The authors tackled the problem of training recurrent spiking neural networks (RSNNs) efficiently by introducing HYPR, a hybrid approach that combines parallelization with approximate online forward learning, resulting in high-throughput online learning with constant memory demands and an unprecedentedly low performance gap compared to Backpropagation through time (BPTT).
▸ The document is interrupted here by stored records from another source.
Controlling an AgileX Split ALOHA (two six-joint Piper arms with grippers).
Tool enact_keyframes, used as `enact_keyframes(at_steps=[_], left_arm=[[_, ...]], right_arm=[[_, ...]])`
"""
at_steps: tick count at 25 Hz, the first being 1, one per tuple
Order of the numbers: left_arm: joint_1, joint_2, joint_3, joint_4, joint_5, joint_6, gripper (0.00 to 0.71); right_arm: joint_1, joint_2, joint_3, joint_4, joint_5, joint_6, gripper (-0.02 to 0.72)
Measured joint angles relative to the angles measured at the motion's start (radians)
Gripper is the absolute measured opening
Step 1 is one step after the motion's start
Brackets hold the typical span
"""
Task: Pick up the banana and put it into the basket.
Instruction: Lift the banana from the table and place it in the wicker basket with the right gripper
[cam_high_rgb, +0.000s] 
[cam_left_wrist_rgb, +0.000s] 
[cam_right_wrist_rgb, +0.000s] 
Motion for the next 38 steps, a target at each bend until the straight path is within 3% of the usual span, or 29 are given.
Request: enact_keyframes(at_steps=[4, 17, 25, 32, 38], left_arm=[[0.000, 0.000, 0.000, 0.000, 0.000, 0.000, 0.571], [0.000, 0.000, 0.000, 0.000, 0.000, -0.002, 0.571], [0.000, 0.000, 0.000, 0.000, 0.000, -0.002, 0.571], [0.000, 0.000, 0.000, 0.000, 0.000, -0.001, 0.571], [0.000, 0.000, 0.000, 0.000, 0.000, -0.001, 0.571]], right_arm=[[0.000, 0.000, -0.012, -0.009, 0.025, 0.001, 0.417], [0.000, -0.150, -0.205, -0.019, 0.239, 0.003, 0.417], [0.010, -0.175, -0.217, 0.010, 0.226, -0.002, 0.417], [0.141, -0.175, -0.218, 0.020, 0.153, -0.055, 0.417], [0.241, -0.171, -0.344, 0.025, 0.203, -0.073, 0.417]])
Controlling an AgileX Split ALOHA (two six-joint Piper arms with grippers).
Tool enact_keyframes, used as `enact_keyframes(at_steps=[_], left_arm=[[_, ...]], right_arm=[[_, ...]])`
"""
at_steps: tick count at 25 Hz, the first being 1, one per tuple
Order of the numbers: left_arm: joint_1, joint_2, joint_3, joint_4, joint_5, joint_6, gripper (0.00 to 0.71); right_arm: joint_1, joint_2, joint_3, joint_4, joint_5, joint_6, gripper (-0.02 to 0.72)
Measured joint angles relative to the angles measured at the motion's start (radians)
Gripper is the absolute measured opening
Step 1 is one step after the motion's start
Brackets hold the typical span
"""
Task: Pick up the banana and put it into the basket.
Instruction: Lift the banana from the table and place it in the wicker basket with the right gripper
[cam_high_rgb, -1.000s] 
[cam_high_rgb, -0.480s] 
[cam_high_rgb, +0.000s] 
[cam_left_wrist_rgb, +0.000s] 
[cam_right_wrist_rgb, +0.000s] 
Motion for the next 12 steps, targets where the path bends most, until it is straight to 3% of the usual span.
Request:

Recurrent spiking neural networks (RSNNs) can be implemented very efficiently in neuromorphic systems. Nevertheless, training of these models with powerful gradient-based learning algorithms is mostly performed on standard digital hardware using Backpropagation through time (BPTT). However, BPTT has substantial limitations. It does not permit online training and its memory consumption scales linearly with the number of computation steps. In contrast, learning methods using forward propagation of gradients operate in an online manner with a memory consumption independent of the number of time steps. These methods enable SNNs to learn from continuous, infinite-length input sequences. Yet, slow execution speed on conventional hardware as well as inferior performance has hindered their widespread application. In this work, we introduce HYbrid PRopagation (HYPR) that combines the efficiency of parallelization with approximate online forward learning. Our algorithm yields high-throughput online learning through parallelization, paired with constant, i.e., sequence length independent, memory demands. HYPR enables parallelization of parameter update computation over the sub sequences for RSNNs consisting of almost arbitrary non-linear spiking neuron models. We apply HYPR to networks of spiking neurons with oscillatory subthreshold dynamics. We find that this type of neuron model is particularly well trainable by HYPR, resulting in an unprecedentedly low task performance gap between approximate forward gradient learning and BPTT.